At detection of a case of sick V. of the lake is subject to isolation (in house conditions); isolation stops 5 days later from the moment of the last rash. In the conditions of hospital department of the patient it is isolated in boxing. Early isolation of the first patient can be effective in epidemiol, the relation. After isolation of the patient airing of the room is made. Disinfection is excessive.
The children of babyhood (up to 3 years) who were in contact with sick V. of the lake and not being ill before this infection are isolated from the 10th to the 21st day, beginning from the moment of contact. For the purpose of a seroimmunity intramuscular administration of gamma-globulin (3 — 6 ml) is recommended to the children contacting to the patient. According to a number of clinical physicians, this method reduces incidence and softens disease in cases if it nevertheless develops. There are instructions on successful use of a live vaccine from the attenuirovanny (weakened) virus strain of V. of the lake (V. I. Iovlev et al.).

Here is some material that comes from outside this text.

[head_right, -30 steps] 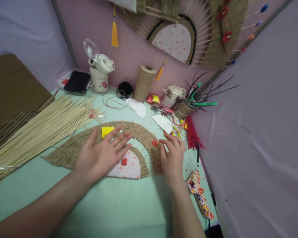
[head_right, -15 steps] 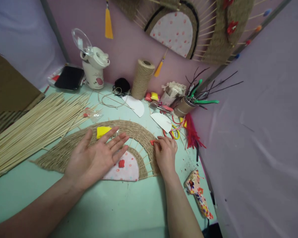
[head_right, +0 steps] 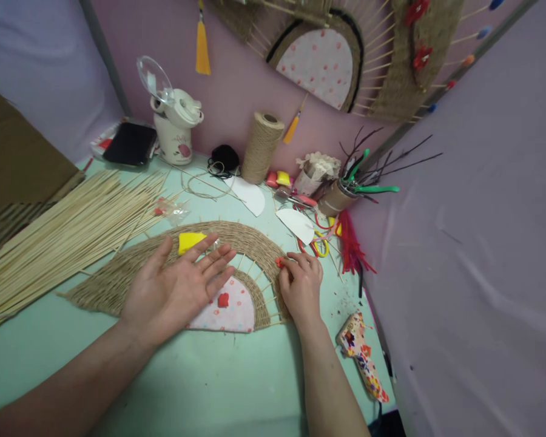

Bibliography: Vertsner V. N. Chicken pox, M., 1963, bibliogr.; At r in and the p E. B. Chicken pox, Mnogotomn, the management on mikr., wedge, and epid, infekts. diseases, under the editorship of H. N. Zhukova-Verezh-nikova, t. 8, page 472, M., 1966; Zhdanov B. M and Gaydamovich of S. Ya. Virusologiya, page 449, M., 1966, bibliogr.; Ivanovskaya T. E. Chicken pox, Mnogotomn, the management on a stalemate. annate., under the editorship of A. I. Strukov, t. I, page 142, M., 1960, bibliogr.; Laboratory diagnosis of viral and rickettsial diseases, under the editorship of E. Lennet and N. Schmidt, the lane with English, page 596, M., 1974; S. D Noses. Chicken pox, Mnogotomn, the management on pediat., under the editorship of Yu. F. Dombrovskaya, t. 5, page 440, M., 1963, bibliogr.; The general and private epidemiology, under the editorship of I. I. Elkin, t. 2, page 99, M., 1973; With t at to with G. G. Chicken pox, M., 1958, bibliogr.; D. S footer. Diseases of a nervous system at children, page 169, M., 1965; In r u n e 1 1 P. And. Varicella-zoster infections in pregnancy, J. Amer. med. Ass., v. 199, p. 315, 1967; Krugman S., Goodrich Ch. H. a. Word R. Primary varicella pneumonia, New Engl. J. Med., v. 257, p. 843, 1957; Meurisse E. Laboratory studies on the varicella-zoster virus, J. med. Microbiol., v. 2, p. 317, 1969.
C. D. Nosov; T. E. Ivanovskaya (stalemate. An.), S. S. Marennikova (etiol., lab.diagnostika).